# Your goal
Scan the records below for the line containing "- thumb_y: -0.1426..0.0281" and the line containing "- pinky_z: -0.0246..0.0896". Copy both, plus every line between, exactly.

[Stored data]
○ ○ ○ ○ ○ ○ ○

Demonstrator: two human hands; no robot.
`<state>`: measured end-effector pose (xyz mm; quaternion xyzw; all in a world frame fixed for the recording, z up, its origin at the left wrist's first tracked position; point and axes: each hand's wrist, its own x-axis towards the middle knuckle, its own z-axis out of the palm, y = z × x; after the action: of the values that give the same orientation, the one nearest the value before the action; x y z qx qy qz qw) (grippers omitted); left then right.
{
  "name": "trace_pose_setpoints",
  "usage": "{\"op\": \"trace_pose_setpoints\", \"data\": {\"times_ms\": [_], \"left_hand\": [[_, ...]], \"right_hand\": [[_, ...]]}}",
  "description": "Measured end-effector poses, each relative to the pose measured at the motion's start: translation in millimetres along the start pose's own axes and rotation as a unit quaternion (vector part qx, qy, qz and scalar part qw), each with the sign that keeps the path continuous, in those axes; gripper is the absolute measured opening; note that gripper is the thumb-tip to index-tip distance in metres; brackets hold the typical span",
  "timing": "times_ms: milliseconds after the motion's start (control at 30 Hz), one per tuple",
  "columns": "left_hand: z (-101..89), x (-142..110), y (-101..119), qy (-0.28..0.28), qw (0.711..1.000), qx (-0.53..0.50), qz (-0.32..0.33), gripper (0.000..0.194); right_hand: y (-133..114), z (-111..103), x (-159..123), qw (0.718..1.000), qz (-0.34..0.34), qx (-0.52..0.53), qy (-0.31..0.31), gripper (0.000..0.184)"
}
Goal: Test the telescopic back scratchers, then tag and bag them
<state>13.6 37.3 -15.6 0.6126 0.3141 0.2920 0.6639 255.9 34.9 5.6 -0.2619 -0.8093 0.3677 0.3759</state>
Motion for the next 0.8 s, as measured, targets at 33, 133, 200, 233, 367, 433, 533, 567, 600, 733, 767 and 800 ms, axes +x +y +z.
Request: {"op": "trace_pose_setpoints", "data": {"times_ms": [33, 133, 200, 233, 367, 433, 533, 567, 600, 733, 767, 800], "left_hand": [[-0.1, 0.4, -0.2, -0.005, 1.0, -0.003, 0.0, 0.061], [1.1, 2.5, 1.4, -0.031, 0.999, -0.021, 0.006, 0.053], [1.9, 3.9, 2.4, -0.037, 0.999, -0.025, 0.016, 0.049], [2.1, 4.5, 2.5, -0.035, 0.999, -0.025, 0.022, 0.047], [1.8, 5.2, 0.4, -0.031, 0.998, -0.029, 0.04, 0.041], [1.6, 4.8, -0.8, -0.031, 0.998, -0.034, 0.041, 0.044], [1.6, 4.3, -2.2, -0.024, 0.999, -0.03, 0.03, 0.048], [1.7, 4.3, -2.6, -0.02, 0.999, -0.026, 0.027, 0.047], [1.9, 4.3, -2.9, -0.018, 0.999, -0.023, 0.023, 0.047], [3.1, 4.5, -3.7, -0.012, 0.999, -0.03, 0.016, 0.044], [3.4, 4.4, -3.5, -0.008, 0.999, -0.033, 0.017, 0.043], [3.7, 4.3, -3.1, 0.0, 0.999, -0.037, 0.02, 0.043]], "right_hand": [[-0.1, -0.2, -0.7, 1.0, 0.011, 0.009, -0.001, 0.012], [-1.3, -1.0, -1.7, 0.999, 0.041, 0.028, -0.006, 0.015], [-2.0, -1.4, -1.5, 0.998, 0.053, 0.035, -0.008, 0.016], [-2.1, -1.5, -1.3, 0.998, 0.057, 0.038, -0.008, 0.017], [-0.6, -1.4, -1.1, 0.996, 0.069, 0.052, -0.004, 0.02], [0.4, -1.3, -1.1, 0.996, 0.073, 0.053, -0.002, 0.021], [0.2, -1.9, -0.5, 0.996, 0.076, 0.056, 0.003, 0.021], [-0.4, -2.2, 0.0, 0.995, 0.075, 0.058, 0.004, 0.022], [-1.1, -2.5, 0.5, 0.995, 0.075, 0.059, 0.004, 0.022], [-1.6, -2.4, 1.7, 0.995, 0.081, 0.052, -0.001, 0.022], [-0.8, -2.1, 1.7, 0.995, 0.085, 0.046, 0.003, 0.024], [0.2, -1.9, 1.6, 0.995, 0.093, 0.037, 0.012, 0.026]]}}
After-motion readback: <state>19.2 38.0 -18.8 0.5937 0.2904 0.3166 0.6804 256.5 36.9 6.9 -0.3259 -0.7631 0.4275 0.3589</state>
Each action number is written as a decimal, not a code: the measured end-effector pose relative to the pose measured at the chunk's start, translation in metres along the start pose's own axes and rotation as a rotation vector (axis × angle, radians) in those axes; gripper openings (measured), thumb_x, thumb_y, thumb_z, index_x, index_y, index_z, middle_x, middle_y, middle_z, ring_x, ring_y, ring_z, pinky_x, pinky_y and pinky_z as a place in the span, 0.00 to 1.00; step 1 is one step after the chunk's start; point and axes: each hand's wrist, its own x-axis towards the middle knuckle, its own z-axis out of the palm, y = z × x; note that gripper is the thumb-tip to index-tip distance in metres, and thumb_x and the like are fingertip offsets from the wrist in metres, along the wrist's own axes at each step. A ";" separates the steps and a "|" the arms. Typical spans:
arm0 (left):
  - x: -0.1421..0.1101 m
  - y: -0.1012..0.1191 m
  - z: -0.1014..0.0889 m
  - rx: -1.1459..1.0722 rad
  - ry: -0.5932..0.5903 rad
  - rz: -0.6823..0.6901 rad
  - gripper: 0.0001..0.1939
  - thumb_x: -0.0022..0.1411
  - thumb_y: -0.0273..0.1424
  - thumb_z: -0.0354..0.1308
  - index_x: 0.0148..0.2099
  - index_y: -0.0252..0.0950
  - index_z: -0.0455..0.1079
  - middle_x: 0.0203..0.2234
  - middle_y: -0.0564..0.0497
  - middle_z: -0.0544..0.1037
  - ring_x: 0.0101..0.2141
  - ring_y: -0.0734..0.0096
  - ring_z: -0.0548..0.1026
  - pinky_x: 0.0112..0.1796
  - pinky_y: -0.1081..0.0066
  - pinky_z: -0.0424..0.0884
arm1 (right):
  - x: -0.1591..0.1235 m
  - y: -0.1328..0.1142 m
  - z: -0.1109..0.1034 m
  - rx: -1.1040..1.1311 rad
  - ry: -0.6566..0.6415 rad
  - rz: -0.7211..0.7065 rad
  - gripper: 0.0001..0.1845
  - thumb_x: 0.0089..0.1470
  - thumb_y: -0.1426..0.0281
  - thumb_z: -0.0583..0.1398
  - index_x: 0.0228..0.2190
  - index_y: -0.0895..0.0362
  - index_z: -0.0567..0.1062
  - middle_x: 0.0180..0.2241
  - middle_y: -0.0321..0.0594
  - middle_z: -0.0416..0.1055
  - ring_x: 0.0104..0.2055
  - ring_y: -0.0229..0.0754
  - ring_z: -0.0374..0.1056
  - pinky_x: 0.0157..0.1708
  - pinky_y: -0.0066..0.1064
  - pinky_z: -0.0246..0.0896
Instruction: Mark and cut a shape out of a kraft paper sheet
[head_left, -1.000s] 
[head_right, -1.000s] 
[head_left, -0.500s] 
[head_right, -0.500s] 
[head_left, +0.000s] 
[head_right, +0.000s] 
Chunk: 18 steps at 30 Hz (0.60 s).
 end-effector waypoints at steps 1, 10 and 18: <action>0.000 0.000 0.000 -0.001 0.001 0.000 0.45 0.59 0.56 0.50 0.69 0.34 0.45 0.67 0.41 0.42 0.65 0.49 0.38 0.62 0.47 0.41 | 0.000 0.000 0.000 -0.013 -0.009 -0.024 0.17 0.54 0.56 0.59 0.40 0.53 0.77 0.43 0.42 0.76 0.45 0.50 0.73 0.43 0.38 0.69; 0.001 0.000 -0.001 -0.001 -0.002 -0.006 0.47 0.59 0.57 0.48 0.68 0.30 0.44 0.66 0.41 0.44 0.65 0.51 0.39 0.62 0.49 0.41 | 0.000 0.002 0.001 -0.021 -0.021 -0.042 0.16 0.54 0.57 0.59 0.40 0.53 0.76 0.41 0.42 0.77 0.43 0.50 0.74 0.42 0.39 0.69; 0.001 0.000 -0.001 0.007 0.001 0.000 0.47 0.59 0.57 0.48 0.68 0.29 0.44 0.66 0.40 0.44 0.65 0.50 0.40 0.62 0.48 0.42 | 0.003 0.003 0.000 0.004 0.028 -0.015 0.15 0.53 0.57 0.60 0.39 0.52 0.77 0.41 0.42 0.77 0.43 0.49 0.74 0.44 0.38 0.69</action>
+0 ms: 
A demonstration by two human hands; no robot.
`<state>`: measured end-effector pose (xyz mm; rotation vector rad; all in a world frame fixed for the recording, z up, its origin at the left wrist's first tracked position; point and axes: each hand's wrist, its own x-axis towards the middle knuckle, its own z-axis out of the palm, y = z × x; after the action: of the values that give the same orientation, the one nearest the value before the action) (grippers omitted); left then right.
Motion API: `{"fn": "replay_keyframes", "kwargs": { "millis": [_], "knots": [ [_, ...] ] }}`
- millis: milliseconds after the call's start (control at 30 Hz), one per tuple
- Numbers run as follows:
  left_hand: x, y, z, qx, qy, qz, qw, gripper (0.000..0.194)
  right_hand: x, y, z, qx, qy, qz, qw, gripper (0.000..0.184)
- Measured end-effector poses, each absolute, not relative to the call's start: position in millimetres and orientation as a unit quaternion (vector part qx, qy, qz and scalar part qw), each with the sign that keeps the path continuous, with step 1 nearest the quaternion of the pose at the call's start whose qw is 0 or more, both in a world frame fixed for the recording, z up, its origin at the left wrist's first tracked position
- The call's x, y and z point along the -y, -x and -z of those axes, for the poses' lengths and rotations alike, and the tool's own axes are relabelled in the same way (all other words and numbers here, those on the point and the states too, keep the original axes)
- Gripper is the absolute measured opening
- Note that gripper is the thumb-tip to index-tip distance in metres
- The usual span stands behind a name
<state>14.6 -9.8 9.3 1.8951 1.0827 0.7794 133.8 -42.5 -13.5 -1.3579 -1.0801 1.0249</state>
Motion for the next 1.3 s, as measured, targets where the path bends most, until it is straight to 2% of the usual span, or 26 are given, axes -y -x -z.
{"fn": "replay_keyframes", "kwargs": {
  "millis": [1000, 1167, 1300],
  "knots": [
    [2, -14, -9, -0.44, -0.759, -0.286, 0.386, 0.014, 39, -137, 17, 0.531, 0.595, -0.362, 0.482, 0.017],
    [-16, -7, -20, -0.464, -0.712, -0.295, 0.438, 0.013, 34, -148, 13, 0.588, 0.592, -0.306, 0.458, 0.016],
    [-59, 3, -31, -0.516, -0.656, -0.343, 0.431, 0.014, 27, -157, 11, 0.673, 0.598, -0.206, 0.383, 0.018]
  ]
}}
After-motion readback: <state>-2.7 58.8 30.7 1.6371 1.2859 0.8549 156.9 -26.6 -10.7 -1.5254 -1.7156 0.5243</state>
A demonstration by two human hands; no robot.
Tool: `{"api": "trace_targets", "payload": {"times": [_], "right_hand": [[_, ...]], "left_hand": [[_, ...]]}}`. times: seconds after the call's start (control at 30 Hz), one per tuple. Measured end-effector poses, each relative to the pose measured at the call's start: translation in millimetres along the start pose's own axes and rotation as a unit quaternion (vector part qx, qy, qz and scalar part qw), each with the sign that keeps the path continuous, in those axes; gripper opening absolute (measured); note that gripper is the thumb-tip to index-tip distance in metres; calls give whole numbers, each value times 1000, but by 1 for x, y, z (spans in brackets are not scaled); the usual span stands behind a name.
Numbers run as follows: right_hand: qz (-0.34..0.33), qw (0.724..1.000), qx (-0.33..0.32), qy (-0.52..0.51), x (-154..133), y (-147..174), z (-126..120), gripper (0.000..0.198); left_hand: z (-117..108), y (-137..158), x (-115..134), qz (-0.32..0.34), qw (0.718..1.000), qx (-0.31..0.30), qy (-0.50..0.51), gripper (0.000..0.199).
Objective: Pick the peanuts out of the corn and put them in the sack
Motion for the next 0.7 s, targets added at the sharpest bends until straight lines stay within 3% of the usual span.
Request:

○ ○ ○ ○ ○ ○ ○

# Output for this exercise
  - thumb_y: -0.1426..0.0281
  - thumb_z: -0.0583..0.1398
  - index_x: 0.0228..0.2190
  - index_y: -0.0895..0.0362
  - index_z: -0.0567..0.1062
  - middle_x: 0.0180..0.2241
  - middle_y: -0.0321..0.0594
  - middle_z: -0.0416..0.1055
  - ring_x: 0.0104..0.2055
  - ring_y: -0.0229..0.0754
  - ring_z: -0.0374..0.1056
  - pinky_x: 0.0157..0.1708
  - pinky_y: -0.0066..0.1064
  - pinky_z: -0.0246..0.0896

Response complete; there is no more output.